*WHAT YOU ARE ASKED TO DO*:
Exactly as written, copy the lines of the data below from the first through the one containing "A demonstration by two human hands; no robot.".

*GIVEN MATERIAL*:
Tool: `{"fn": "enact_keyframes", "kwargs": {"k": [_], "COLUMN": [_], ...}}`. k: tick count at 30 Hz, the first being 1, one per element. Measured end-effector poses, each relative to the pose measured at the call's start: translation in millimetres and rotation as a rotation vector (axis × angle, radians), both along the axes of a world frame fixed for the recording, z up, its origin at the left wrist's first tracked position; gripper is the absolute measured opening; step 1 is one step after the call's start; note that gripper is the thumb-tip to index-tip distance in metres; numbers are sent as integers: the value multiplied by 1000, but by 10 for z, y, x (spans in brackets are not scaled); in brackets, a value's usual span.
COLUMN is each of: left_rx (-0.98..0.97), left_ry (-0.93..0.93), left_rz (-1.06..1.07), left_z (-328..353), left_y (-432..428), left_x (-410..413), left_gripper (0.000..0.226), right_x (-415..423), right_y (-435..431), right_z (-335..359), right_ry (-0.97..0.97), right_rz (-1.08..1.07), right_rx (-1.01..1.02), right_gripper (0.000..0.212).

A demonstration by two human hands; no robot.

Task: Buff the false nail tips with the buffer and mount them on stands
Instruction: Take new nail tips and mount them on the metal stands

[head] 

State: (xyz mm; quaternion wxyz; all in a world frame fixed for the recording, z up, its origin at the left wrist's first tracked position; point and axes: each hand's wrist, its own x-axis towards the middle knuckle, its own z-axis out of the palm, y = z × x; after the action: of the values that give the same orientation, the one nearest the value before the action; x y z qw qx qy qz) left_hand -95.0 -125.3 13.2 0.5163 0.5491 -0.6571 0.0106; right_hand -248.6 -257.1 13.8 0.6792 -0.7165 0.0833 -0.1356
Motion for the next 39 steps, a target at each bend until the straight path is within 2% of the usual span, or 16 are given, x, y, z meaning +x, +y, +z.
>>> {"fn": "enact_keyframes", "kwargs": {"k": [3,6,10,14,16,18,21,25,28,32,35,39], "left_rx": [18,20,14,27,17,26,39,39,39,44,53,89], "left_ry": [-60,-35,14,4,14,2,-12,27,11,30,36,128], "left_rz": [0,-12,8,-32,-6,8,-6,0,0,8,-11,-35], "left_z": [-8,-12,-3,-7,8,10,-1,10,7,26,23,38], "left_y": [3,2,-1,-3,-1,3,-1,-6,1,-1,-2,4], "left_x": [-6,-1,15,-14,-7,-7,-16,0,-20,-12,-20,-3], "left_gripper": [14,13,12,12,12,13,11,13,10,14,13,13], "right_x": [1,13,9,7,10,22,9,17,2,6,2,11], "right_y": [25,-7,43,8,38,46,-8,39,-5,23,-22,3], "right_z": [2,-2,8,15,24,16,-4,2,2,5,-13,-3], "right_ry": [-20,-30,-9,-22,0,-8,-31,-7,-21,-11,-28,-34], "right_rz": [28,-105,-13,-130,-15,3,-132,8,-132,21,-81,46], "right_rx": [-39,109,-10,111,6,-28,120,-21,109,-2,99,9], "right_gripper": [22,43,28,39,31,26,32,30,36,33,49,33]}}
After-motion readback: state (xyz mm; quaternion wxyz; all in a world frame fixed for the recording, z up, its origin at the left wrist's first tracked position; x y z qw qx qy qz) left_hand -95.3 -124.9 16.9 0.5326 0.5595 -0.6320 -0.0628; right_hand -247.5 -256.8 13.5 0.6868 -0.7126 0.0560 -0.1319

*PROBLEM SOLUTION*:
Tool: `{"fn": "enact_keyframes", "kwargs": {"k": [_], "COLUMN": [_], ...}}`. k: tick count at 30 Hz, the first being 1, one per element. Measured end-effector poses, each relative to the pose measured at the call's start: translation in millimetres and rotation as a rotation vector (axis × angle, radians), both along the axes of a world frame fixed for the recording, z up, its origin at the left wrist's first tracked position; gripper is the absolute measured opening; step 1 is one step after the call's start; note that gripper is the thumb-tip to index-tip distance in metres; numbers are sent as integers: the value multiplied by 1000, but by 10 for z, y, x (spans in brackets are not scaled); in brackets, a value's usual span.
COLUMN is each of: left_rx (-0.98..0.97), left_ry (-0.93..0.93), left_rz (-1.06..1.07), left_z (-328..353), left_y (-432..428), left_x (-410..413), left_gripper (0.000..0.226), right_x (-415..423), right_y (-435..431), right_z (-335..359), right_ry (-0.97..0.97), right_rz (-1.08..1.07), right_rx (-1.01..1.02), right_gripper (0.000..0.212).

A demonstration by two human hands; no robot.

The exercise is done; no more work remains.